Scale breaking and fluid dynamics in a dilute two-dimensional Fermi gas

TL;DR

This paper investigates the scale anomaly effects on collective modes in a dilute 2D Fermi gas, calculating sound speed and bulk viscosity, and comparing results with experimental data.

Contribution

It provides theoretical predictions for the anomaly-induced shifts in sound speed and viscosity in a 2D Fermi gas, aligning with recent experimental observations.

Findings

Anomaly in the speed of sound scales as z/[log(T/E_B)]^2

Bulk viscosity scales as z^2/[log(T/E_B)]^6

Results are consistent with experimental measurements of frequency shift and damping rate

Abstract

We study two observables related to the anomalous breaking of scale invariance in a dilute two dimensional Fermi gas, the frequency shift and damping rate of the monopole mode in a harmonic confinement potential.
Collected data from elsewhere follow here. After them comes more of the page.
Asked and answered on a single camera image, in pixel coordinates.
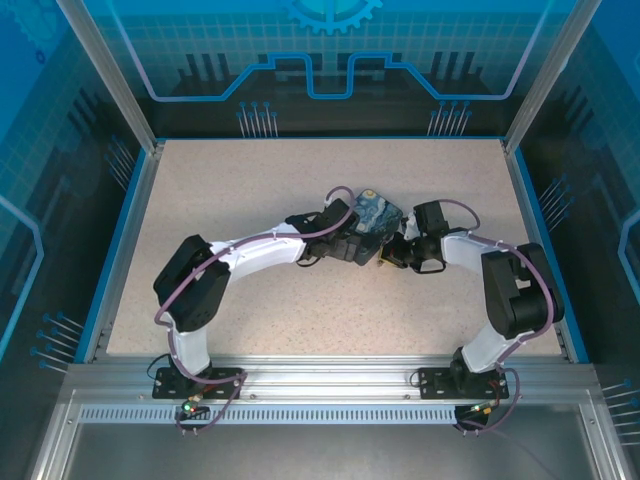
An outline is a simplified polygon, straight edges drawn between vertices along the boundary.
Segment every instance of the enclosure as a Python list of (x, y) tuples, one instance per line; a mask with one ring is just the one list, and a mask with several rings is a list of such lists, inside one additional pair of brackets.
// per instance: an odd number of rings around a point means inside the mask
[[(638, 5), (0, 6), (3, 478), (635, 478)], [(248, 373), (227, 416), (183, 439), (181, 402), (152, 398), (152, 285), (180, 242), (268, 231), (336, 185), (403, 212), (453, 198), (544, 248), (564, 318), (507, 361), (498, 435), (465, 438), (447, 419), (473, 403), (412, 383), (486, 321), (455, 268), (242, 279), (206, 339)]]

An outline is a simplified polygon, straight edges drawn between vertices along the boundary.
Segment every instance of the blue frame edge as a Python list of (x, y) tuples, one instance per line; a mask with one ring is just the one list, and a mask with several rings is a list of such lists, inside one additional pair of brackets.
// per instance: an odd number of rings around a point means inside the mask
[(540, 241), (542, 242), (544, 251), (547, 254), (547, 259), (549, 260), (549, 266), (551, 267), (553, 276), (558, 283), (558, 289), (560, 290), (560, 294), (562, 295), (562, 300), (564, 300), (564, 317), (567, 321), (567, 327), (569, 327), (569, 333), (571, 335), (571, 342), (573, 343), (573, 348), (576, 352), (576, 360), (579, 363), (589, 363), (589, 356), (587, 355), (587, 349), (584, 346), (584, 341), (582, 340), (582, 335), (580, 334), (580, 328), (578, 327), (576, 315), (573, 311), (571, 300), (569, 299), (569, 292), (567, 291), (567, 286), (565, 285), (564, 279), (562, 278), (560, 265), (558, 264), (556, 253), (553, 250), (551, 237), (549, 236), (547, 226), (544, 223), (542, 210), (540, 209), (540, 204), (538, 203), (538, 197), (536, 196), (535, 190), (533, 188), (533, 182), (531, 181), (531, 176), (529, 175), (529, 170), (527, 169), (527, 165), (525, 164), (524, 156), (522, 155), (520, 147), (518, 147), (515, 151), (515, 158), (518, 164), (518, 169), (520, 170), (520, 174), (522, 175), (522, 181), (527, 192), (528, 201), (531, 204), (531, 210), (533, 212), (534, 220), (536, 222), (536, 225), (538, 226), (538, 231), (540, 232)]
[(104, 293), (107, 288), (107, 282), (113, 270), (116, 253), (120, 246), (120, 240), (122, 238), (124, 226), (127, 223), (127, 218), (129, 217), (129, 213), (131, 211), (133, 196), (136, 192), (136, 189), (138, 188), (138, 182), (140, 181), (140, 174), (145, 163), (146, 155), (146, 152), (143, 149), (140, 149), (138, 160), (136, 161), (136, 167), (133, 170), (133, 175), (131, 176), (131, 181), (129, 182), (129, 188), (127, 189), (127, 194), (124, 197), (122, 209), (120, 210), (120, 215), (118, 216), (118, 222), (116, 223), (113, 237), (111, 237), (109, 250), (107, 251), (107, 256), (104, 260), (100, 278), (98, 279), (96, 292), (93, 295), (93, 300), (91, 301), (91, 307), (89, 309), (89, 314), (87, 315), (87, 321), (85, 322), (84, 330), (82, 331), (82, 336), (80, 337), (80, 343), (78, 344), (78, 349), (76, 350), (76, 354), (73, 359), (74, 363), (84, 363), (84, 357), (87, 354), (87, 350), (89, 349), (93, 330), (96, 328), (96, 322), (98, 321), (98, 312), (100, 311), (100, 306), (102, 304)]

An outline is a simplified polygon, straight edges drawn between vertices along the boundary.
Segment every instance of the vent slot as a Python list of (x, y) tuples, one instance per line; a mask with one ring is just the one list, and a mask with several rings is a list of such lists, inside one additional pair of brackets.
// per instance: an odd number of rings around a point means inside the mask
[[(197, 425), (211, 421), (222, 405), (184, 422)], [(177, 405), (90, 405), (83, 406), (81, 423), (172, 424)], [(413, 425), (454, 424), (453, 405), (231, 405), (222, 425)]]

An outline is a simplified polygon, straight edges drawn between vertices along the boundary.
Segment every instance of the metal base plate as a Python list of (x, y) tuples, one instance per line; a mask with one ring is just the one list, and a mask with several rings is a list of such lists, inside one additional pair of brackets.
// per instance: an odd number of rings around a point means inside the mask
[(509, 398), (505, 376), (498, 374), (495, 370), (479, 374), (475, 377), (474, 384), (468, 386), (466, 392), (462, 394), (456, 388), (449, 368), (418, 369), (418, 383), (422, 400), (493, 400), (496, 398), (496, 392), (489, 382), (500, 382), (501, 380), (504, 380), (504, 386), (498, 389), (500, 399)]
[[(207, 378), (216, 380), (220, 378), (233, 377), (242, 373), (241, 368), (212, 368), (208, 372)], [(235, 390), (234, 382), (227, 382), (217, 385), (204, 393), (203, 398), (207, 400), (227, 400), (233, 395)], [(202, 384), (188, 380), (171, 367), (159, 368), (156, 372), (155, 386), (151, 396), (155, 399), (185, 400), (202, 391)]]

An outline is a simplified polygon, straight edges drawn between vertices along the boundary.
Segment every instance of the cable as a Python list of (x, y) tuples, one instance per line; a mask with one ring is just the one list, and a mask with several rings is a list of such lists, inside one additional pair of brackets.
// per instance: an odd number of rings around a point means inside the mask
[(320, 260), (322, 260), (322, 257), (316, 257), (315, 260), (313, 260), (312, 262), (309, 262), (309, 263), (300, 263), (300, 261), (298, 260), (296, 262), (296, 265), (298, 265), (299, 267), (302, 267), (302, 268), (309, 268), (309, 267), (313, 267)]
[(160, 360), (162, 360), (164, 357), (169, 357), (169, 353), (163, 353), (162, 355), (157, 356), (156, 358), (154, 358), (151, 363), (149, 364), (149, 366), (147, 367), (147, 377), (149, 377), (151, 380), (155, 381), (155, 377), (152, 377), (151, 375), (149, 375), (149, 370), (151, 370), (151, 368)]
[(202, 427), (193, 427), (193, 429), (189, 429), (189, 428), (184, 428), (184, 426), (182, 425), (182, 422), (180, 420), (180, 414), (178, 414), (178, 416), (176, 416), (176, 427), (178, 429), (180, 429), (182, 431), (182, 434), (184, 435), (185, 432), (187, 432), (188, 430), (194, 430), (194, 433), (197, 432), (203, 432), (211, 427), (213, 427), (216, 423), (218, 423), (222, 417), (224, 416), (225, 412), (227, 411), (227, 409), (229, 408), (229, 406), (231, 406), (231, 402), (233, 400), (236, 399), (236, 397), (240, 394), (240, 390), (242, 389), (242, 386), (244, 385), (245, 380), (247, 379), (247, 374), (242, 374), (242, 379), (240, 380), (240, 382), (238, 383), (238, 386), (235, 388), (235, 390), (233, 391), (233, 393), (231, 394), (231, 396), (229, 397), (229, 400), (226, 401), (226, 403), (222, 406), (222, 409), (220, 409), (220, 411), (218, 412), (218, 414), (213, 418), (213, 420), (211, 420), (209, 423), (207, 423), (206, 425), (203, 425)]
[[(462, 423), (466, 423), (468, 425), (471, 425), (472, 427), (476, 427), (479, 428), (477, 431), (478, 432), (482, 432), (487, 431), (486, 428), (481, 428), (482, 424), (478, 423), (478, 422), (474, 422), (472, 420), (462, 420)], [(460, 431), (464, 431), (459, 425), (454, 425), (458, 430)], [(551, 469), (549, 467), (547, 467), (544, 462), (542, 460), (540, 460), (540, 457), (538, 457), (535, 453), (533, 453), (531, 450), (529, 450), (529, 448), (527, 446), (525, 446), (523, 443), (521, 443), (519, 440), (516, 440), (514, 437), (512, 437), (511, 435), (507, 435), (504, 432), (501, 432), (499, 430), (491, 430), (491, 433), (494, 433), (495, 435), (498, 435), (499, 437), (504, 438), (505, 440), (507, 440), (510, 443), (513, 443), (515, 445), (517, 445), (522, 451), (524, 451), (525, 453), (527, 453), (529, 455), (529, 457), (531, 457), (531, 459), (536, 462), (538, 464), (538, 466), (540, 468), (542, 468), (545, 472), (547, 472), (547, 475), (549, 475), (551, 478), (553, 478), (554, 480), (561, 480), (560, 477), (558, 475), (556, 475), (555, 473), (553, 473), (551, 471)]]
[(468, 232), (473, 232), (474, 230), (477, 230), (480, 228), (481, 222), (480, 222), (480, 217), (478, 216), (478, 214), (475, 212), (475, 210), (473, 210), (473, 208), (471, 208), (469, 205), (467, 205), (466, 203), (462, 203), (459, 200), (454, 200), (452, 198), (441, 198), (439, 200), (436, 200), (436, 202), (442, 202), (442, 203), (451, 203), (453, 205), (457, 205), (459, 207), (464, 208), (467, 212), (469, 212), (472, 216), (473, 219), (476, 221), (476, 224), (473, 227), (470, 228), (466, 228), (465, 230), (467, 230)]
[(233, 382), (234, 380), (241, 380), (243, 378), (243, 375), (246, 376), (246, 374), (238, 374), (238, 375), (234, 375), (234, 376), (231, 376), (231, 377), (222, 378), (222, 379), (219, 379), (219, 380), (207, 380), (207, 379), (200, 378), (200, 377), (197, 377), (195, 375), (192, 375), (191, 373), (189, 373), (187, 371), (185, 366), (182, 364), (182, 362), (178, 358), (178, 355), (177, 355), (177, 352), (176, 352), (176, 346), (174, 344), (173, 335), (172, 335), (174, 324), (173, 324), (173, 322), (162, 320), (162, 315), (164, 315), (164, 313), (167, 312), (167, 310), (169, 310), (169, 307), (171, 307), (171, 305), (176, 300), (176, 298), (178, 298), (178, 296), (185, 290), (185, 288), (187, 288), (187, 286), (201, 272), (206, 270), (210, 265), (212, 265), (213, 263), (218, 261), (221, 257), (227, 255), (232, 249), (237, 249), (237, 248), (239, 248), (239, 247), (241, 247), (243, 245), (246, 245), (246, 244), (251, 243), (251, 242), (255, 242), (257, 240), (267, 240), (267, 239), (271, 239), (271, 238), (273, 238), (274, 240), (275, 239), (280, 239), (280, 238), (298, 238), (298, 239), (318, 238), (318, 237), (322, 237), (324, 235), (327, 235), (328, 233), (331, 233), (331, 232), (337, 230), (338, 228), (340, 228), (349, 219), (349, 217), (351, 217), (351, 214), (353, 213), (353, 210), (354, 210), (355, 204), (356, 204), (356, 197), (355, 197), (353, 191), (349, 187), (345, 187), (345, 186), (342, 186), (342, 185), (334, 187), (334, 188), (331, 189), (331, 191), (325, 197), (325, 203), (326, 202), (330, 202), (331, 196), (337, 191), (347, 192), (347, 194), (350, 197), (349, 209), (344, 214), (344, 216), (340, 220), (338, 220), (334, 225), (332, 225), (331, 227), (328, 227), (328, 228), (325, 228), (323, 230), (320, 230), (318, 232), (313, 232), (313, 233), (281, 233), (281, 234), (278, 234), (276, 236), (275, 232), (269, 232), (269, 233), (261, 233), (261, 234), (258, 234), (258, 235), (254, 235), (252, 237), (247, 237), (247, 238), (240, 239), (236, 243), (234, 243), (233, 245), (222, 249), (220, 252), (216, 253), (215, 255), (213, 255), (212, 257), (208, 258), (206, 261), (204, 261), (200, 265), (198, 265), (189, 275), (187, 275), (187, 277), (182, 281), (182, 283), (180, 283), (180, 285), (178, 285), (178, 287), (173, 291), (173, 293), (171, 295), (169, 295), (169, 298), (167, 298), (167, 300), (162, 304), (162, 306), (160, 307), (160, 309), (156, 313), (153, 321), (157, 325), (160, 325), (160, 326), (163, 326), (163, 327), (167, 327), (167, 336), (168, 336), (168, 340), (169, 340), (169, 351), (171, 352), (171, 358), (173, 359), (173, 363), (176, 365), (176, 367), (178, 367), (178, 370), (180, 371), (180, 373), (182, 375), (184, 375), (185, 377), (187, 377), (187, 378), (189, 378), (189, 379), (191, 379), (191, 380), (193, 380), (195, 382), (198, 382), (200, 384), (205, 384), (205, 385), (220, 385), (222, 383)]
[[(458, 200), (450, 199), (450, 198), (443, 198), (437, 201), (458, 205), (459, 207), (462, 207), (466, 211), (468, 211), (476, 220), (476, 225), (467, 229), (468, 232), (472, 232), (480, 227), (481, 225), (480, 217), (469, 205), (462, 203)], [(542, 295), (544, 296), (545, 302), (547, 304), (547, 319), (544, 323), (544, 326), (537, 332), (530, 333), (529, 335), (524, 335), (522, 338), (518, 339), (513, 345), (511, 345), (507, 350), (505, 350), (505, 352), (502, 355), (500, 355), (500, 357), (498, 358), (498, 361), (496, 362), (498, 363), (498, 365), (501, 365), (509, 355), (511, 355), (520, 347), (520, 345), (522, 345), (528, 340), (532, 340), (541, 335), (544, 335), (547, 332), (547, 330), (551, 328), (551, 325), (553, 324), (554, 313), (555, 313), (555, 306), (553, 304), (553, 297), (551, 296), (551, 289), (549, 288), (547, 283), (544, 281), (544, 279), (542, 278), (542, 275), (540, 274), (538, 269), (533, 265), (533, 263), (531, 263), (531, 261), (527, 257), (525, 257), (522, 254), (522, 252), (520, 252), (513, 245), (505, 243), (502, 240), (495, 241), (489, 238), (484, 238), (474, 233), (469, 233), (469, 238), (472, 240), (475, 240), (476, 242), (483, 243), (485, 245), (489, 245), (492, 247), (499, 248), (501, 246), (502, 248), (508, 250), (513, 255), (515, 255), (522, 263), (524, 263), (527, 269), (531, 272), (531, 275), (533, 275), (533, 278), (536, 280), (536, 282), (538, 283), (538, 286), (542, 290)]]
[(502, 240), (499, 240), (496, 242), (495, 240), (490, 240), (488, 238), (480, 237), (473, 233), (469, 234), (469, 238), (472, 240), (475, 240), (476, 242), (484, 243), (485, 245), (496, 246), (496, 247), (498, 245), (502, 245), (502, 247), (504, 247), (509, 252), (514, 254), (516, 257), (518, 257), (518, 259), (525, 264), (529, 272), (531, 272), (531, 275), (533, 275), (533, 278), (535, 278), (536, 282), (538, 283), (538, 286), (542, 290), (542, 295), (544, 295), (544, 299), (547, 304), (547, 319), (544, 323), (544, 326), (537, 332), (533, 332), (528, 335), (524, 335), (522, 338), (519, 338), (513, 345), (511, 345), (507, 350), (505, 350), (504, 353), (500, 355), (500, 357), (498, 357), (498, 360), (496, 362), (500, 365), (507, 359), (509, 355), (515, 352), (518, 349), (518, 347), (520, 347), (520, 345), (527, 342), (528, 340), (532, 340), (541, 335), (544, 335), (546, 331), (549, 330), (549, 328), (551, 328), (551, 325), (553, 324), (553, 316), (555, 313), (553, 297), (551, 296), (551, 290), (549, 289), (549, 286), (542, 278), (542, 275), (540, 274), (538, 269), (533, 265), (533, 263), (531, 263), (531, 260), (525, 257), (516, 247), (514, 247), (513, 245), (509, 245), (508, 243), (504, 243)]
For this purpose we compute the speed of sound and the bulk viscosity of the two dimensional gas in the high temperature limit. We show that the anomaly in the speed of sound scales as $(2P-\rho c_s^2)/P\sim z/[\log(T/E_B)]^2$, and that the bulk viscosity $\zeta$ scales as $\zeta/\eta \sim z^2/[\log(T/E_B)]^6$. Here, $P$ is the pressure, $c_s^2$ is the speed of sound, $\eta$ is the shear viscosity, $z$ is the fugacity, and $E_B$ is the two-body binding energy. We show that our results are consistent with the experimental results of Vogt et al. [Phys. Rev. Lett. 108, 070404 (2012)]. Vogt et al. reported a frequency shift $\delta\omega/\omega$ of the order of a few percent, and a damping rate smaller than the background rate $\Gamma/\omega_0\sim 5%$.